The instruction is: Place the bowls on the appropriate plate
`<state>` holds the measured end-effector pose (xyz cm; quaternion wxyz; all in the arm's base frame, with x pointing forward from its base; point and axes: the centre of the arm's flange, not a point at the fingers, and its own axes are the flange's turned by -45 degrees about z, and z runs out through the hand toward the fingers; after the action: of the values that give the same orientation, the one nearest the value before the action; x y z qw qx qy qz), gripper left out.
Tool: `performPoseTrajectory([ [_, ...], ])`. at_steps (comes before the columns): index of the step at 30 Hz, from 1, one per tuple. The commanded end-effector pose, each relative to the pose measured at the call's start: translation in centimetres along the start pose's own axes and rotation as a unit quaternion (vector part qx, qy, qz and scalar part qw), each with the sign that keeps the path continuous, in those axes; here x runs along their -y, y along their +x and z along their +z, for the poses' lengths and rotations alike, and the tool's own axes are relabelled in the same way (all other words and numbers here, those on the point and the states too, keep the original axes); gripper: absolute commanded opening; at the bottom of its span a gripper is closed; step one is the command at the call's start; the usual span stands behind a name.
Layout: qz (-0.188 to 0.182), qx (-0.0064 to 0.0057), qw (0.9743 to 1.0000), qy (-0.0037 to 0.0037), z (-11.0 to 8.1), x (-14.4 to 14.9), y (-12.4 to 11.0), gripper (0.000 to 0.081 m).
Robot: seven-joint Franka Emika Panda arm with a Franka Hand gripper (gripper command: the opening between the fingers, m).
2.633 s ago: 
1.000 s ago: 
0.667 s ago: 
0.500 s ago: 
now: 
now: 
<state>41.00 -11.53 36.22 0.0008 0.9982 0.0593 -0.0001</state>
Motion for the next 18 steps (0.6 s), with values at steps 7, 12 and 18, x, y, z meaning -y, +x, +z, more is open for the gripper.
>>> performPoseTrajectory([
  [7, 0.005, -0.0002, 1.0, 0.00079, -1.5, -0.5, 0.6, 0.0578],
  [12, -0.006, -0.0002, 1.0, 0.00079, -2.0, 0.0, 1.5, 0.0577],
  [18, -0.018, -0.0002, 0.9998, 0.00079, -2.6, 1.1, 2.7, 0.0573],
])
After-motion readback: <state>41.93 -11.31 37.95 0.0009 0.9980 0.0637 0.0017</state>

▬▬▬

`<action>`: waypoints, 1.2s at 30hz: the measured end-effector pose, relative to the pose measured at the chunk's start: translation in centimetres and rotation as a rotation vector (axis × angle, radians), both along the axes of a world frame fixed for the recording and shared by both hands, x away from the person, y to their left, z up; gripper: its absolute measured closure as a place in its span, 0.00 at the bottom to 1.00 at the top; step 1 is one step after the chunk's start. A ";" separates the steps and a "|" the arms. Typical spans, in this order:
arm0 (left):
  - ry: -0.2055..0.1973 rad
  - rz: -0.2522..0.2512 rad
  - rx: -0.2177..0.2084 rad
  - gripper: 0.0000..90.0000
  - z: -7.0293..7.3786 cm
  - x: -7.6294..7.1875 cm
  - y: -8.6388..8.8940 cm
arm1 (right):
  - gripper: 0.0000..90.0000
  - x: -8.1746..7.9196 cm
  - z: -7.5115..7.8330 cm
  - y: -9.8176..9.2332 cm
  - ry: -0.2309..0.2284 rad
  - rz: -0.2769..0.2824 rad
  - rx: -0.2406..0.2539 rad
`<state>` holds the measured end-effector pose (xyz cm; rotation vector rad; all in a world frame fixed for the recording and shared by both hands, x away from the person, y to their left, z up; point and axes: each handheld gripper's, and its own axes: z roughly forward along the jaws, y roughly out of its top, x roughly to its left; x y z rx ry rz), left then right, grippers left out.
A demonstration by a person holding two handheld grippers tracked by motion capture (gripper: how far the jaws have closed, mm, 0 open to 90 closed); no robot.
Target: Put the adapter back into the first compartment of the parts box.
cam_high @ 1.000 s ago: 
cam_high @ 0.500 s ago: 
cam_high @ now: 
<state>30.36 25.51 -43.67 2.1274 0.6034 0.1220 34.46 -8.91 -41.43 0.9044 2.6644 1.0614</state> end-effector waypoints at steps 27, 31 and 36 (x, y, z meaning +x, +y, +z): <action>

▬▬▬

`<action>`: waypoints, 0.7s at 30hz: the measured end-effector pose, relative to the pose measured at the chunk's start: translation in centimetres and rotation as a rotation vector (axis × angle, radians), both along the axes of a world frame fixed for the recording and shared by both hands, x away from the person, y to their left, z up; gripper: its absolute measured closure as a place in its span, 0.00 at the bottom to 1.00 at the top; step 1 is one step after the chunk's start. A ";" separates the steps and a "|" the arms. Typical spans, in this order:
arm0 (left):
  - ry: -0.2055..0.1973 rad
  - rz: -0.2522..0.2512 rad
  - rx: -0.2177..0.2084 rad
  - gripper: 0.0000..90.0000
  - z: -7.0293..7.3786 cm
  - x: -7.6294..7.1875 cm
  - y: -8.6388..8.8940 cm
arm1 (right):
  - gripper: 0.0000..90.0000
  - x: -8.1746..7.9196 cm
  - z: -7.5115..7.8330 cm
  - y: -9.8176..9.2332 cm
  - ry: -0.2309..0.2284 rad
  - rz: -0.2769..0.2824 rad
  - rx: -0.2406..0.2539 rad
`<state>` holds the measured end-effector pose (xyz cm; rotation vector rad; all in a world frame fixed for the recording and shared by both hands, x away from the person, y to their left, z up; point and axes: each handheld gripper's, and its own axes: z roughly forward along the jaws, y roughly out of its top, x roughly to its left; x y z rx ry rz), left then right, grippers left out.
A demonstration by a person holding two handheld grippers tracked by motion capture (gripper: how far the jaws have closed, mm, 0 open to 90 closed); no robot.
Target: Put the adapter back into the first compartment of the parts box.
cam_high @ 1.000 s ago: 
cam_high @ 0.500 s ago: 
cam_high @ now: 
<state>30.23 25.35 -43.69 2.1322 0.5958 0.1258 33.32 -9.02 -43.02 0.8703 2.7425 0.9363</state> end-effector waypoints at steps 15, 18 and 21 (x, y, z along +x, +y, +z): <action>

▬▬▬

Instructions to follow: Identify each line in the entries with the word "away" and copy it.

Problem solution:
`<action>`: waypoints, 1.2s at 30hz: the measured end-effector pose, relative to the pose measured at the chunk's start: translation in centimetres and rotation as a rotation vector (axis × angle, radians), both along the axes of a world frame fixed for the recording and shared by both hands, x away from the person, y to their left, z up; gripper: its absolute measured closure as a place in its span, 0.00 at the bottom to 1.00 at the top; step 1 is one step after the chunk's start. A ";" separates the steps and a "|" the arms. Typical spans, in this order:
`<state>` holds the measured end-effector pose (xyz cm; rotation vector rad; all in a world frame fixed for the recording and shared by both hands, x away from the person, y to their left, z up; point and axes: each handheld gripper's, and its own axes: z roughly forward along the jaws, y roughly out of its top, x roughly to its left; x y z rx ry rz), left then right, grippers left out.
`<action>`: waypoints, 0.7s at 30hz: the measured end-effector pose, relative to the pose measured at the chunk's start: translation in centimetres and rotation as a rotation vector (axis × angle, radians), both along the axes of a world frame fixed for the recording and shared by both hands, x away from the person, y to their left, z up; gripper: its absolute measured closure as a place in its span, 0.00 at the bottom to 1.00 at the top; step 1 is one step after the chunk's start. A ";" separates the steps and a "|" the arms. Typical spans, in this order:
`<state>` holds the measured end-effector pose (xyz cm; rotation vector rad; all in a world frame fixed for the recording and shared by both hands, x away from the person, y to their left, z up; point and axes: each handheld gripper's, and its own axes: z roughly forward along the jaws, y roughly out of its top, x roughly to its left; x y z rx ry rz), left then right, grippers left out.

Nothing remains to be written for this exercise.